(What the exercise asks):
Every line below is to be given again precisely; images are to be left out.

(Data excerpts):

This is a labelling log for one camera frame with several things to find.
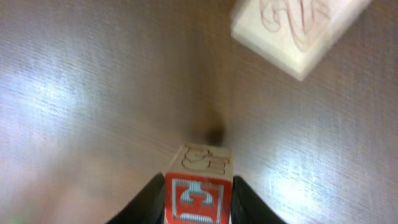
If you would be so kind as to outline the green animal wooden block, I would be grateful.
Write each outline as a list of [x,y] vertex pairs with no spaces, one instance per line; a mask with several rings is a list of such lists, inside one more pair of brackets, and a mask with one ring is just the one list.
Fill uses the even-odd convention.
[[242,0],[231,35],[297,80],[304,80],[371,0]]

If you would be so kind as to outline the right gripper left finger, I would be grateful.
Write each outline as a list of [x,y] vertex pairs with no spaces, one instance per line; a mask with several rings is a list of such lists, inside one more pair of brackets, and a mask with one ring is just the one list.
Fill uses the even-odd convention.
[[106,224],[164,224],[165,177],[159,172]]

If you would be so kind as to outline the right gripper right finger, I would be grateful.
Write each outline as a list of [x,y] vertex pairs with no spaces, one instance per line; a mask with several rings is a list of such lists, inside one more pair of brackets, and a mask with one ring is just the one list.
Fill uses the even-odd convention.
[[232,224],[286,224],[239,175],[233,177]]

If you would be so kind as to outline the red E wooden block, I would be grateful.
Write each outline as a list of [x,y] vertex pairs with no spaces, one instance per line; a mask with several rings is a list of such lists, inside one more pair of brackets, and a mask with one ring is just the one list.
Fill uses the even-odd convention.
[[232,150],[182,144],[165,174],[165,220],[228,224],[232,191]]

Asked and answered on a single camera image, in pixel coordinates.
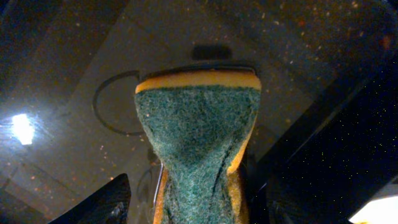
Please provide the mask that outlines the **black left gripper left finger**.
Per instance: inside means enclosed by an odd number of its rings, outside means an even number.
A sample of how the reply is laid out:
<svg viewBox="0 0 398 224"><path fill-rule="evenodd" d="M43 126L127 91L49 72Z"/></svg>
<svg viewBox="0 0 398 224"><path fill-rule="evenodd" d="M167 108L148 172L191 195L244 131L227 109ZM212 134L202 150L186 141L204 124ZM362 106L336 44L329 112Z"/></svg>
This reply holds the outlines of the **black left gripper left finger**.
<svg viewBox="0 0 398 224"><path fill-rule="evenodd" d="M120 174L49 224L126 224L131 200L127 174Z"/></svg>

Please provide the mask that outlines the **green and yellow sponge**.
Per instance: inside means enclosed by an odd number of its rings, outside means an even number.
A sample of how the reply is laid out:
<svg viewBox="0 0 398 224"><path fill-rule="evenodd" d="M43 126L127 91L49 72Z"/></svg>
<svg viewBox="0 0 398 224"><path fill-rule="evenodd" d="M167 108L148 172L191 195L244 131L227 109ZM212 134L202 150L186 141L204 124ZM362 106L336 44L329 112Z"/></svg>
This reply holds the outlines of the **green and yellow sponge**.
<svg viewBox="0 0 398 224"><path fill-rule="evenodd" d="M155 223L247 223L239 166L259 111L252 70L170 72L140 82L137 116L162 164Z"/></svg>

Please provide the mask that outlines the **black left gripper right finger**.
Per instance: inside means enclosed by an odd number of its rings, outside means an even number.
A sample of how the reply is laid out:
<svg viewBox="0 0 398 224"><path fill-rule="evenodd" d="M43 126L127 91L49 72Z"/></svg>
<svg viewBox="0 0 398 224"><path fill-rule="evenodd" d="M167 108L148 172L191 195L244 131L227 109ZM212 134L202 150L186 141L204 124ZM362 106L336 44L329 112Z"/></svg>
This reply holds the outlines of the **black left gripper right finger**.
<svg viewBox="0 0 398 224"><path fill-rule="evenodd" d="M249 224L291 224L294 221L276 197L277 182L259 179L254 154L245 152L241 164Z"/></svg>

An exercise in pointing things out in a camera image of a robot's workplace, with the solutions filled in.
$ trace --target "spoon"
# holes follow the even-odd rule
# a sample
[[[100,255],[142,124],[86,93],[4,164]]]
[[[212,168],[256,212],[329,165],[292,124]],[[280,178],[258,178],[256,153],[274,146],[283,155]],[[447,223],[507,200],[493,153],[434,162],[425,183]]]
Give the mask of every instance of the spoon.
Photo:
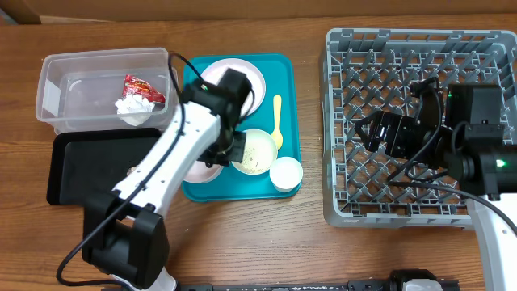
[[[275,141],[276,147],[280,150],[282,144],[284,143],[284,137],[282,137],[282,133],[280,132],[280,111],[282,110],[282,96],[275,95],[273,98],[273,112],[275,113],[275,130],[271,134],[273,140]]]

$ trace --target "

(Completed exercise):
This is a labelling log for one camera frame with several things to find.
If you would be so kind as to outline the green animal wooden block, I would be grateful.
Write each outline as a list of [x,y] vertex pairs with no spaces, one instance per line; a mask with several rings is a list of such lists, inside one more pair of brackets, and a mask with one ring is just the one list.
Fill uses the even-odd convention.
[[242,0],[231,35],[297,80],[304,80],[371,0]]

If you would be so kind as to outline the right gripper left finger, I would be grateful.
Write each outline as a list of [x,y] vertex pairs with no spaces, one instance per line; a mask with several rings is a list of such lists, inside one more pair of brackets, and a mask with one ring is just the one list.
Fill uses the even-odd convention.
[[106,224],[164,224],[165,177],[159,172]]

If you would be so kind as to outline the right gripper right finger, I would be grateful.
Write each outline as a list of [x,y] vertex pairs with no spaces, one instance per line; a mask with several rings is a list of such lists, inside one more pair of brackets, and a mask with one ring is just the one list.
Fill uses the even-odd convention.
[[232,224],[286,224],[239,175],[233,177]]

If you would be so kind as to outline the red E wooden block, I would be grateful.
Write each outline as a list of [x,y] vertex pairs with no spaces, one instance per line; a mask with several rings is a list of such lists, inside one more pair of brackets, and a mask with one ring is just the one list.
Fill uses the even-odd convention.
[[232,150],[182,144],[165,174],[165,220],[228,224],[232,191]]

Asked and answered on a single camera image, in pixel coordinates.
Please provide the mask that outlines the **black left gripper left finger**.
Per instance: inside means enclosed by an odd number of its rings, outside means an even number.
A sample of how the reply is laid out:
<svg viewBox="0 0 398 224"><path fill-rule="evenodd" d="M43 126L127 91L49 72Z"/></svg>
<svg viewBox="0 0 398 224"><path fill-rule="evenodd" d="M167 108L148 172L191 195L244 131L227 109ZM212 134L202 150L186 141L204 124ZM362 106L336 44L329 112Z"/></svg>
This reply holds the outlines of the **black left gripper left finger**.
<svg viewBox="0 0 398 224"><path fill-rule="evenodd" d="M120 174L49 224L126 224L131 200L127 174Z"/></svg>

Please provide the mask that outlines the **green and yellow sponge**.
Per instance: inside means enclosed by an odd number of its rings, outside means an even number.
A sample of how the reply is laid out:
<svg viewBox="0 0 398 224"><path fill-rule="evenodd" d="M43 126L127 91L49 72Z"/></svg>
<svg viewBox="0 0 398 224"><path fill-rule="evenodd" d="M167 108L148 172L191 195L244 131L227 109ZM212 134L202 150L186 141L204 124ZM362 106L336 44L329 112Z"/></svg>
This reply holds the outlines of the **green and yellow sponge**.
<svg viewBox="0 0 398 224"><path fill-rule="evenodd" d="M155 223L247 223L239 166L259 111L252 70L170 72L140 82L137 116L162 164Z"/></svg>

Please provide the mask that outlines the **black left gripper right finger**.
Per instance: inside means enclosed by an odd number of its rings, outside means an even number.
A sample of how the reply is laid out:
<svg viewBox="0 0 398 224"><path fill-rule="evenodd" d="M43 126L127 91L49 72Z"/></svg>
<svg viewBox="0 0 398 224"><path fill-rule="evenodd" d="M167 108L148 172L191 195L244 131L227 109ZM212 134L202 150L186 141L204 124ZM362 106L336 44L329 112Z"/></svg>
This reply holds the outlines of the **black left gripper right finger**.
<svg viewBox="0 0 398 224"><path fill-rule="evenodd" d="M249 224L291 224L294 221L276 197L277 182L259 179L254 154L245 152L241 164Z"/></svg>

An exercise in pointing things out in a camera image of a robot's workplace, with the solutions filled in.
$ trace --target "spoon"
# holes follow the even-odd rule
# a sample
[[[100,255],[142,124],[86,93],[4,164]]]
[[[212,168],[256,212],[329,165],[292,124]],[[280,178],[258,178],[256,153],[274,146],[283,155]],[[447,223],[507,200],[493,153],[434,162],[425,183]]]
Give the mask of every instance of the spoon.
Photo:
[[[275,141],[276,147],[280,150],[282,144],[284,143],[284,137],[282,137],[282,133],[280,132],[280,111],[282,110],[282,96],[275,95],[273,98],[273,112],[275,113],[275,130],[271,134],[273,140]]]

$ trace --target "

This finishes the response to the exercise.